On the other side of the coin are students like Dallas West, who experienced negative reactions because of his faith.
“People would make fun of me and say, ‘There goes that Jesus freak,’ and stuff like that,” he said. “I heard that stuff.”
But, he adds, most of those experiences came in middle school. That is where S.W.A.T. played an important role in high school, he said.
King, too, says she has experienced the consequences of wearing her faith on her sleeve.
“To be honest, I feel like I get made fun of sometimes because of my personality and how I openly talk about my faith,” she said. “But then I also feel like I have the respect of many people because I’m not shamed of my savior and they know that.
“I wish the people who make fun of Christians could be in my shoes for a day and realize how it feels to be made fun of for something that nobody should be ashamed of,” she added.
Grace Kidd is one of those students who feels that others will respect those who take a stand for their faith, even if they don’t share those points of view.
“If people cuss or are perverted, they won’t do those things or say those things around me,” she said. “Some people don’t care, but most actually respect my beliefs.”
Starting as a seventh grader last year, Kidd and some of her riends began praying at lunch in the Oneida Middle School cafeteria.
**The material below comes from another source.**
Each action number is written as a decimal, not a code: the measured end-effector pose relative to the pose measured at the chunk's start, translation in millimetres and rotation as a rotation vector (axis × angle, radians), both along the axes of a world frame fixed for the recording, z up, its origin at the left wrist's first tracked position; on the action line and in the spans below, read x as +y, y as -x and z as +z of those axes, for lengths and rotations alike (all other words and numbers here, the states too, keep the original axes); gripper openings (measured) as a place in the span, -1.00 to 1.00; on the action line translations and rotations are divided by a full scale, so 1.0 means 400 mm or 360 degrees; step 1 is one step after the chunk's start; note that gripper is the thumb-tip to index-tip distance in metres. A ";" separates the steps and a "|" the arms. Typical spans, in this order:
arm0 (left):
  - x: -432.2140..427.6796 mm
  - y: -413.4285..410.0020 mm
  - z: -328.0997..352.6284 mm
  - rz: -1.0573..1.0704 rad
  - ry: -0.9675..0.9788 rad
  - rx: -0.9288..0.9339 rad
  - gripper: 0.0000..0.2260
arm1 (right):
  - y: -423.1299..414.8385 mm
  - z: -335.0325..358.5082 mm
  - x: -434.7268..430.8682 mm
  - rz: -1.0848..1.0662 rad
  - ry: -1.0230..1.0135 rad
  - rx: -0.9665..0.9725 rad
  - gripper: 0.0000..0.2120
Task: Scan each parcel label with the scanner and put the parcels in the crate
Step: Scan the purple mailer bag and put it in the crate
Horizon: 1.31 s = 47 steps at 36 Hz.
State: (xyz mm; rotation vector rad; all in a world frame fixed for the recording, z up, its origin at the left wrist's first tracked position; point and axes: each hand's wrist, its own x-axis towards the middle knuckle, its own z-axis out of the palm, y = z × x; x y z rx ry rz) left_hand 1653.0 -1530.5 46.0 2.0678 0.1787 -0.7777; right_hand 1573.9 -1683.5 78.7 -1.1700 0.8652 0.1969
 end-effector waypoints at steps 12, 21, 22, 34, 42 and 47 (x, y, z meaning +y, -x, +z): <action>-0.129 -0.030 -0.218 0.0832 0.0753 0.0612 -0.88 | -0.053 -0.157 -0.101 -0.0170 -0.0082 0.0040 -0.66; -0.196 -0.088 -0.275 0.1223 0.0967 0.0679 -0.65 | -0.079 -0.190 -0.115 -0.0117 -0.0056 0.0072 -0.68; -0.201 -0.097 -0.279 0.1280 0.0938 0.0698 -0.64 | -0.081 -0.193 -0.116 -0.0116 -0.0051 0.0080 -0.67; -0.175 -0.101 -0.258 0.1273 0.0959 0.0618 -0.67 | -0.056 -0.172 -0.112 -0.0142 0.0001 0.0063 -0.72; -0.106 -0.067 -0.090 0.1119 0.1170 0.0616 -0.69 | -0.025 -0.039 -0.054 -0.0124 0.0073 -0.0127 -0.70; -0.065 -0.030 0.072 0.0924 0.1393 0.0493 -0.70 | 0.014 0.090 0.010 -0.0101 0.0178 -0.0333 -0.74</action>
“People walking by will actually stop and wait until we’re through praying sometimes,” she said. “If teachers are handing stuff out, they usually don’t interrupt us.”
At the end of the day, all students agreed, the tradeoff for the occasional consequence is the positive effect their stance has on the world around them.
While most students have stories of classmates or friends who they have invited to church or some other religious function only to be politely declined, sometimes they are surprised.
“We had a friend who was a cheerleader with us and we had the opportunity to ask her to go to a revival at church with us,” Shyann Norris said. “We didn’t think she would. But she did. That was really cool.”
At Oneida Middle School, Grace Kidd does not hesitate to carry her Bible to class, where she reads scripture as time allows — part of her goal to devote time each day to reading.
“Another classmate started bringing her Bible to school,” she said. “And, yesterday, I looked behind me and another boy in my math class had his Bible with him. I hope this is the start of a trend. I’m pretty excited about it. It’s just two people, but it’s still two people.”
Coach West sees the same thing at the high school level.
“I see kids in the hall carrying their Bible, going to S.W.A.T. or wherever,” he said. “That makes me feel good. That’s why, if someone from another school called me tomorrow and said, ‘Hey, coach, we have a position open to coach baseball,’ I would have a hard time not turning it down.”
Meanwhile, it is an attitude that has carried over to — of all places — the football field. When Oneida head coach Tony Lambert made an off-handed comment two years ago that his team was going to prioritize “faith, family and football, in that order,” someone took it and put it on a t-shirt. Soon, it became the team’s motto. And that was just fine with Lambert and his players.
“I love playing for a coach and coaching staff who are open with us as well as the community about their faith,” Jed Newport said. “It’s very encouraging to me to know that they love the Lord and I think it helps me grow and become a better Christian knowing that I have the support of my sports family and knowing that they will support me no matter what.”
In a sports culture stigmatized by the approach of taking a back seat to no one or nothing, that attitude might come as a surprise from a player who spends Friday nights running over opposing defenses.
But, given the trend of teens’ firm stance on their Christian beliefs, perhaps it is not a surprise at all.
“I know that my coaches will hold me responsible for my actions, and I’m glad they do,” Newport said. “In the long run, I know it will make me a better man and Christian. I can’t thank my coaches and parents enough for helping me by showing me what God has done for me.”